BNP Manifesto 2010 : Housing: Sheltering the Nation
• The BNP will allow local authorities to borrow on the open market to provide housing in their locality.
• The BNP will abolish the Homes and Community and Regional Development agencies and transfer regeneration and housing functions to local councils.
• The BNP will place each local council under a legal duty to build a number of homes set to a percentage of the waiting list total each year. These would only be available to British citizens.
• The BNP will introduce a “local connection test” for any applicant seeking social housing in terms of which they would need to demonstrate a positive and historical link to the area.
• The BNP will create a national infrastructure bank to promote regeneration and national infrastructure renewal.
• The BNP will relieve part of the housing crisis by halting and reversing the immigration invasion.
The Housing Crisis Facing Britain
Decades of Tory/Labour regime neglect combined with mass immigration have created the most serious housing shortage in living memory.
The most recent figures indicate that more than two million people are on the waiting list for social housing; that fewer homes are being built now than in 1928; that many first time buyers cannot afford a large enough deposit to access a mortgage from banks (despite the extent of the taxpayer bail out of the banking system); that overcrowding is now a feature in many families, even in the most affluent areas; and that many owner occupiers cannot afford to modernise their homes because of cost.
The housing charity Shelter has produced detailed research raising questions about local authorities failing to meet local needs through the availability of affordable housing.
The old-gang parties have conspicuously failed to ensure the availability of social housing, despite the fact that it would have taken a fraction of the money employed to bail out the banks to have successfully solved the housing crisis.
Key Points of the BNP’s Housing Policy
– All local authorities would be permitted to borrow on the open market to provide housing in their locality. New housing development bonds would be offered by local authorities to the money markets. Councils would preferably seek to raise funding on a collective basis, thereby improving the security of the bond and reducing the likely coupon.
– The Homes and Community and Regional Development agencies would be abolished and the functions of regeneration and housing would be transferred to local councils and dealt with via the Local Development Framework process. This will ensure that major planning proposals are overseen locally and not by remote government ministers or inspectors.
– Direct funding would go to every local authority for the building of new homes.
– Every local council would be under a legal duty to build a number of homes which would be a set percentage of the waiting list total each year. These would only be available to British citizens.
– New community development vehicles would be created to promote housing cooperatives and self-build. Such organisations would enjoy statutory funding from the local authority. In order to meet this goal, non-green belt land held by the local authorities would be transferred at nil market rates in return for nomination rights.
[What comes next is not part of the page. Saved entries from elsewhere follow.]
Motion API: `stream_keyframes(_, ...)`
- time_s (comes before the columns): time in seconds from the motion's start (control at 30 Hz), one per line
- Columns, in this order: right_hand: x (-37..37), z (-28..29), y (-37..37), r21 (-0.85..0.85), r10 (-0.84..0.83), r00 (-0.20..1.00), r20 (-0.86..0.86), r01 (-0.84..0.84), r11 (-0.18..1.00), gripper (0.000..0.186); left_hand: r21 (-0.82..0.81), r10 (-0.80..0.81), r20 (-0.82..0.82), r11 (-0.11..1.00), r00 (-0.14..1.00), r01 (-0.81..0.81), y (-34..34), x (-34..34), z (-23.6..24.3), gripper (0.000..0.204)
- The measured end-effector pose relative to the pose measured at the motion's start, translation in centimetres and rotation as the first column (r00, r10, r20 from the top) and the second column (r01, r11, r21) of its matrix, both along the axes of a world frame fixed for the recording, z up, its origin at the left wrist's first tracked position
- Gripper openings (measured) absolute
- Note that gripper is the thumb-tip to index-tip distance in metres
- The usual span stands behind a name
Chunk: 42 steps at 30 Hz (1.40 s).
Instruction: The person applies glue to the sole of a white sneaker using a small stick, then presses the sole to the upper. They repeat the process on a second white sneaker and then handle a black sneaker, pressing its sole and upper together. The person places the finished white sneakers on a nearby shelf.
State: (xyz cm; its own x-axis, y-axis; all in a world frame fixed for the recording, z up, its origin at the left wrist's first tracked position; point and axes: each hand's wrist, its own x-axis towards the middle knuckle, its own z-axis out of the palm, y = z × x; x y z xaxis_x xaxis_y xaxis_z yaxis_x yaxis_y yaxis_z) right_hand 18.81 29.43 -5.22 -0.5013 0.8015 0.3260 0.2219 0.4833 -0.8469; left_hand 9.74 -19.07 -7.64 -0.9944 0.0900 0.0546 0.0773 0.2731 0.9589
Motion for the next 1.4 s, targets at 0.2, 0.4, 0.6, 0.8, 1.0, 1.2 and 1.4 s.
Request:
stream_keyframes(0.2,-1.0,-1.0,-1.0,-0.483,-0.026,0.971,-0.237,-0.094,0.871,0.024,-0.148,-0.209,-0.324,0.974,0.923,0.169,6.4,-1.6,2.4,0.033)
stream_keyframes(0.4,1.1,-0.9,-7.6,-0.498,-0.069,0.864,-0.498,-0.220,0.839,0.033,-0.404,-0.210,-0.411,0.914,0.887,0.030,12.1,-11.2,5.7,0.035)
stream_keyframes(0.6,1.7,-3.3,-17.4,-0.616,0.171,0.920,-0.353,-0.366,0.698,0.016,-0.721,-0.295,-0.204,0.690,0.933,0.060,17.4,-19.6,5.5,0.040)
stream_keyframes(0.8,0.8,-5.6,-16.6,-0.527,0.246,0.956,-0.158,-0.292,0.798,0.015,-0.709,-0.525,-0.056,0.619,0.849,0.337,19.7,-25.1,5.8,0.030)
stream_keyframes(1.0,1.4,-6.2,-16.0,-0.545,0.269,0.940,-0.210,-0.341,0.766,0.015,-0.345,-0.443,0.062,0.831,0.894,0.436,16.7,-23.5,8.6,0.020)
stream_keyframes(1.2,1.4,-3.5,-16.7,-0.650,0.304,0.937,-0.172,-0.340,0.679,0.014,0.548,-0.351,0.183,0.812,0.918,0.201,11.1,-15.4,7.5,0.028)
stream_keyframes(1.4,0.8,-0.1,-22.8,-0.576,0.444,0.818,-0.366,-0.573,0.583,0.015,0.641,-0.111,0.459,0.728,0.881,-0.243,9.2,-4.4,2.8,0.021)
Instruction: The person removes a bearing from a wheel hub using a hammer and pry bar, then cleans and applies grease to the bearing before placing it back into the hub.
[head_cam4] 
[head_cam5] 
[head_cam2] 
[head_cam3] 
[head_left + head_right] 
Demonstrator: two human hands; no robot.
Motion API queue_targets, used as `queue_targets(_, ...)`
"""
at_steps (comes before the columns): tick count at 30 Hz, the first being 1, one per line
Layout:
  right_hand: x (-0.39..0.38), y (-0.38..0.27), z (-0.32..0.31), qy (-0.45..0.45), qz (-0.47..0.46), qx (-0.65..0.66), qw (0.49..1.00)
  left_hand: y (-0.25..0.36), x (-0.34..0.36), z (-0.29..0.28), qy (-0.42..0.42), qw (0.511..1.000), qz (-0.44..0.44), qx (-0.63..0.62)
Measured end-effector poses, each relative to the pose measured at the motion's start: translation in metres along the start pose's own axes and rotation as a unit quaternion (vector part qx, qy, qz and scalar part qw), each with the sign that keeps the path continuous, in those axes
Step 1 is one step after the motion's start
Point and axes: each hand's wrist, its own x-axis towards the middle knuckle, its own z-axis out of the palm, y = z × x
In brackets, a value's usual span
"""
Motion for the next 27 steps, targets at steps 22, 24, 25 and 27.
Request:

The new community development vehicles would have delegated planning authority powers.
The new community development vehicles will prepare a business plan and sustainability strategy within the first year of their existence against which they will be audited and penalised as necessary. Community ownership should also be real and not merely token in nature.
– In order to qualify for social housing, new applicants would be required to meet the local connection test, whereby the applicant would need to demonstrate a link to any given area, by birth or employment. Because social housing is a finite resource (given that two million homes have been sold under the “Right to Buy” scheme), we must ensure that only genuine and deserving cases have access to new housing provision.
– The BNP would create a national infrastructure bank to promote regeneration and national infrastructure renewal for the 21st century. This would be similar to the European Bank for Reconstruction and Development.
– The BNP would not permit housing associations to convert to PLC status. We further recognise that many Housing Associations have previously experienced financial difficulties and would therefore increase the grant rate for development.
– The BNP believes in quality rather than quantity. In order to protect Registered Social Landlords, we would break up monolithic structures which are a feature of modern housing and often bureaucratic by nature and would introduce measures to verify senior management competence and practice.
– The BNP recognises the importance of planning in the 21st century, but we do not believe it necessary to possess a Master’s degree to enter the planning profession. Mostly it requires common sense and practical experience.
– The BNP will refocus the Local Development Framework to concentrate on borough wide regeneration, housing, economic development and private sector involvement.
This would operate in conjunction with new county bodies to oversee local regeneration and infrastructure which would draw upon skills from the private and voluntary sectors.
– The BNP will enact legislation protecting the rights of property owners and residents from anti-social behaviour and from illegal squatting by so-called “travellers.”
– The BNP will address one of the major causes of the housing crisis by solving the immigration invasion.